### GIVEN DATA
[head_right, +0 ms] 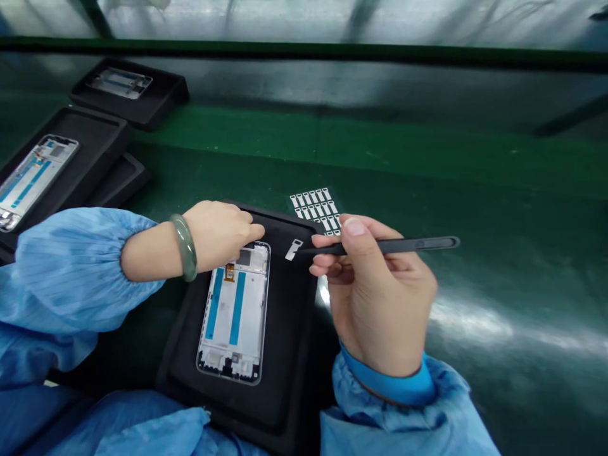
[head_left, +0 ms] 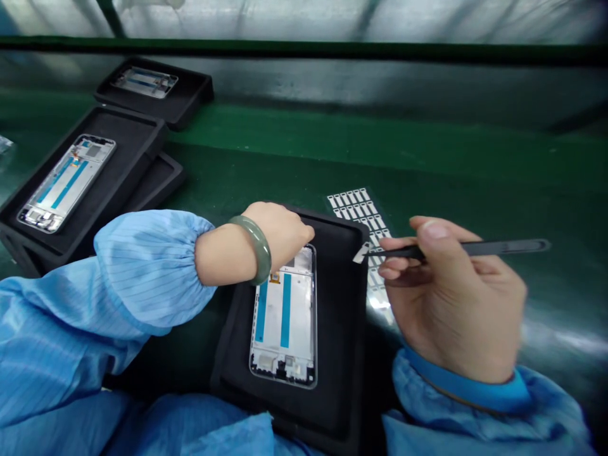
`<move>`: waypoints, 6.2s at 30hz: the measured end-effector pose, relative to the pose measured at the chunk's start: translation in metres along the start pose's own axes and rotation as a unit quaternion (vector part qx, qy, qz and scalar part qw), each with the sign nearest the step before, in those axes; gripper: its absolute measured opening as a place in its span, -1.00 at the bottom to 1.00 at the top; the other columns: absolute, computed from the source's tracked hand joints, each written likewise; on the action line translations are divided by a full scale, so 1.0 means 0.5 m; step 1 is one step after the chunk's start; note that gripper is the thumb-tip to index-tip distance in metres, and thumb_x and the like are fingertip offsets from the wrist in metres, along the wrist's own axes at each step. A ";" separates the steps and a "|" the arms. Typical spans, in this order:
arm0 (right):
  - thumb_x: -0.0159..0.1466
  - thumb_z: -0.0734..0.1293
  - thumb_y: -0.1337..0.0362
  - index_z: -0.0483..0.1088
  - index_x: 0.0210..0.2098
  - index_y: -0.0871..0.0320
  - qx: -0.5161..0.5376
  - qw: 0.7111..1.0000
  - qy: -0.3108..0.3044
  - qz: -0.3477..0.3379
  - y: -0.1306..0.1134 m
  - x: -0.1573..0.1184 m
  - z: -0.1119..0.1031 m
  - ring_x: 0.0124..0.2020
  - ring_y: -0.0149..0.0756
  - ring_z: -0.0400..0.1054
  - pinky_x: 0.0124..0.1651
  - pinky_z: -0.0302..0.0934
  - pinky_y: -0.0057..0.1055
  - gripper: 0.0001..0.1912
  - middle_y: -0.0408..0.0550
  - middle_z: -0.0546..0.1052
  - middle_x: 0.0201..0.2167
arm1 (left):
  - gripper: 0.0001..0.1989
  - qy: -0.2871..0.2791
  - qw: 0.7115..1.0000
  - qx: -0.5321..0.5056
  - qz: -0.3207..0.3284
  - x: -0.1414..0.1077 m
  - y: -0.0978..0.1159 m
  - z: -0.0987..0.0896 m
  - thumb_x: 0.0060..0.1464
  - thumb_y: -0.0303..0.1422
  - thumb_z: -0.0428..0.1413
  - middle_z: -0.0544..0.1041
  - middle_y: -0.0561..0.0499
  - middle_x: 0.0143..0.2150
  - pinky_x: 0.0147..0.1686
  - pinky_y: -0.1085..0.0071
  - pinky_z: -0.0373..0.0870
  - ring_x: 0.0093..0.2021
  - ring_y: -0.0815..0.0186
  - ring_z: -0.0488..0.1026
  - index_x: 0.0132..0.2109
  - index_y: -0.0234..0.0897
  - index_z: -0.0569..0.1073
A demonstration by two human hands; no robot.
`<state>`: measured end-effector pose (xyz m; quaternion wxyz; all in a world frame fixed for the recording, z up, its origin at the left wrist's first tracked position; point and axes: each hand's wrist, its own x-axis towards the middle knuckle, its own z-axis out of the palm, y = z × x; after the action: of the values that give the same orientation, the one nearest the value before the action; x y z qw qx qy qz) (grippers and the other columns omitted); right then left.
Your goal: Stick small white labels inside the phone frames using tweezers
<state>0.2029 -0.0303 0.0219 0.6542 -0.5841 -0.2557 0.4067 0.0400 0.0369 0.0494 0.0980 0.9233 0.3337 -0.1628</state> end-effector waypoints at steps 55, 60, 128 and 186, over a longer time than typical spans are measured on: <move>0.12 0.47 0.06 0.49 -0.23 0.10 -0.206 0.961 -0.182 0.016 0.064 -0.023 0.025 -0.49 -0.37 0.51 -0.35 0.50 -0.40 -0.69 -0.11 0.60 -0.36 | -0.82 0.315 0.923 -0.219 0.031 -0.123 -0.013 0.154 0.21 -0.28 0.09 0.51 -0.16 0.00 0.19 0.03 0.24 0.26 0.03 0.26 -0.15 -0.33 0.43; 0.12 0.47 0.06 0.49 -0.24 0.11 -0.210 0.961 -0.178 0.011 0.061 -0.026 0.029 -0.50 -0.37 0.51 -0.37 0.49 -0.41 -0.69 -0.11 0.60 -0.38 | -0.81 0.321 0.920 -0.221 0.039 -0.122 -0.014 0.156 0.20 -0.29 0.11 0.51 -0.16 -0.01 0.17 0.02 0.26 0.25 0.01 0.27 -0.16 -0.35 0.44; 0.25 0.37 0.30 0.45 -0.21 0.01 -0.325 0.873 -0.271 -0.243 0.045 -0.003 0.043 -0.31 -0.31 0.51 -0.27 0.43 -0.36 -0.89 -0.15 0.57 -0.28 | -0.72 0.296 0.949 -0.109 0.027 -0.125 0.004 0.144 0.25 -0.33 0.04 0.47 -0.17 0.03 0.08 0.01 0.36 0.26 -0.02 0.26 0.06 -0.33 0.41; 0.19 0.41 0.34 0.45 -0.14 0.00 -0.352 0.856 -0.275 -0.261 0.056 0.002 0.025 -0.27 -0.23 0.52 -0.20 0.44 -0.25 -0.76 -0.12 0.57 -0.23 | -0.68 0.296 0.950 -0.097 0.007 -0.119 0.011 0.149 0.29 -0.26 0.01 0.46 -0.13 0.09 0.11 0.06 0.32 0.27 0.04 0.23 0.09 -0.31 0.41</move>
<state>0.1865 -0.0229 -0.0032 0.3903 -0.5516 -0.6941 0.2480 -0.0170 -0.0237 0.0023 0.0849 0.9183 0.3556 0.1520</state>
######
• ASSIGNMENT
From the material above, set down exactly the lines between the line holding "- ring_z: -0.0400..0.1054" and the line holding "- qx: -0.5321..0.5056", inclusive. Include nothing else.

• PROBLEM SOLUTION
  - ring_z: -0.0400..0.1054
  - pinky_x: 0.0124..0.1651
  - pinky_z: -0.0302..0.0934
  - pinky_y: -0.0057..0.1055
  - gripper: 0.0001..0.1912
  - middle_y: -0.0408..0.0550
  - middle_z: -0.0546..0.1052
  - middle_x: 0.0201..0.2167
arm1 (left):
  - gripper: 0.0001..0.1989
  - qy: -0.2871..0.2791
  - qw: 0.7115..1.0000
  - qx: -0.5321..0.5056

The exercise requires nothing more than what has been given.